Водрузив тело на тележку, он выкатился «в свет». Сохви равнодушно оглянулась. Ольга будто и вовсе не заметила. Тимофей елозил по полу. Колеса тележки грохотали на стыках каменных плит. Ольга вышла из храма, прихватила с собою ведра, а мокрую тряпку почему-то оставила. Сохви ходила туда-сюда, каждый раз перешагивая через неё. Тимофей растерянно ждал, и Ольга вскоре вернулась с полными ведрами чистой воды и тряпкой.
– На-ка! – Кусок старой мешковины полетел ему в лицо.
Он долго смотрел, как она трудится. Завитки влажных волос на её шее, цепкие, натруженные пальцы, выверенные движения спины, плеч и бедер. Ему хотелось отвернуться, бежать, снова лезть на колокольню, скинуться оттуда, увидеть под собою на свинцовой глади Ладоги цветные лоскуты островов, реветь и петь, чтобы она увидела, как он крутится в воздухе, как держат его мощные крыла.
– Хватит мечтать, – проговорила она, не оборачиваясь. – Надо пол помыть. Всё же храм, не свинарник.
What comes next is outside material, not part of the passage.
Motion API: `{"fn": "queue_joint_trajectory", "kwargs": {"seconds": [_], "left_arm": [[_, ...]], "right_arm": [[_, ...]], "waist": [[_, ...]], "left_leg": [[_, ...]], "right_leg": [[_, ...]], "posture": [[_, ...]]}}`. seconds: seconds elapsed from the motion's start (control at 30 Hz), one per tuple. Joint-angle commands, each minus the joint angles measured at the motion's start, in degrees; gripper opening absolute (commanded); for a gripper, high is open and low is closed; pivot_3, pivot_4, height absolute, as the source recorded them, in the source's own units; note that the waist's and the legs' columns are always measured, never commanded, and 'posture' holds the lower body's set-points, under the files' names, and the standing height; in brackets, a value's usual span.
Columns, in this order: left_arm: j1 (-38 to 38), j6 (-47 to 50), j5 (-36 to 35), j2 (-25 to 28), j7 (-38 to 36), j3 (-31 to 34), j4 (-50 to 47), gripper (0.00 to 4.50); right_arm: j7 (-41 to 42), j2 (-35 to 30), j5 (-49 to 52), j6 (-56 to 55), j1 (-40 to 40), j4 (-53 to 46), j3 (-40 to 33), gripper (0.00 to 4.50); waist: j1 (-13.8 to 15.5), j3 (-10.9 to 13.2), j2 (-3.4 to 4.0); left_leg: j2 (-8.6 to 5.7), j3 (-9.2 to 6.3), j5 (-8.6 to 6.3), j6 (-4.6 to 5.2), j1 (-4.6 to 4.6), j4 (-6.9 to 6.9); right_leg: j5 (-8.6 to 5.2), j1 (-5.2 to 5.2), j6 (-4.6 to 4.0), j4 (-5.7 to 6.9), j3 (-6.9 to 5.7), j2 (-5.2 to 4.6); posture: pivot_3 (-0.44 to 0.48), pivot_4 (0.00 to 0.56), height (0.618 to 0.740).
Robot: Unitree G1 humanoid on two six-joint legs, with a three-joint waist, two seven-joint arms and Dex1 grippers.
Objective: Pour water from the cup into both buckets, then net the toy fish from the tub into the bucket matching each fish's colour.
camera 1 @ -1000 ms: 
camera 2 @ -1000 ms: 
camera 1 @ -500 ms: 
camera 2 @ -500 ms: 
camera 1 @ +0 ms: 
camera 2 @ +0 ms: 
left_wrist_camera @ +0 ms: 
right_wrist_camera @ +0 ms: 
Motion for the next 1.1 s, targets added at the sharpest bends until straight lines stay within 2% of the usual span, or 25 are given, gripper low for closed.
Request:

Тимофей подкатился к ней, опасаясь, что она оттолкнет его, вскочит, убежит, пряча омерзение и стыд. Протянул левую руку, прикоснулся к плечу. Она продолжала тереть пол. Тогда он намочил тряпку и присоединился к ней. Он мел и тер, выковыривая из щелей мышиный кал. Увлекшись работой, не заметил, как кирзовые ботинки Сохви оказались прямо перед ним. Тогда он выполоскал тряпку в ведре и тщательно протер потертую кирзу. Насухо вытер рукавом, поднял голову, поймал взгляд финки, оскалился:
– Спасибо, что девочку ко мне приставила. Хорошая девочка, но уже не юная, не целая. Надо было думать головой. Понимаешь?
– Дурак! – рявкнула Сохви. – И ты дура, а значит, надо вас повенчать. Это правильное дело будет!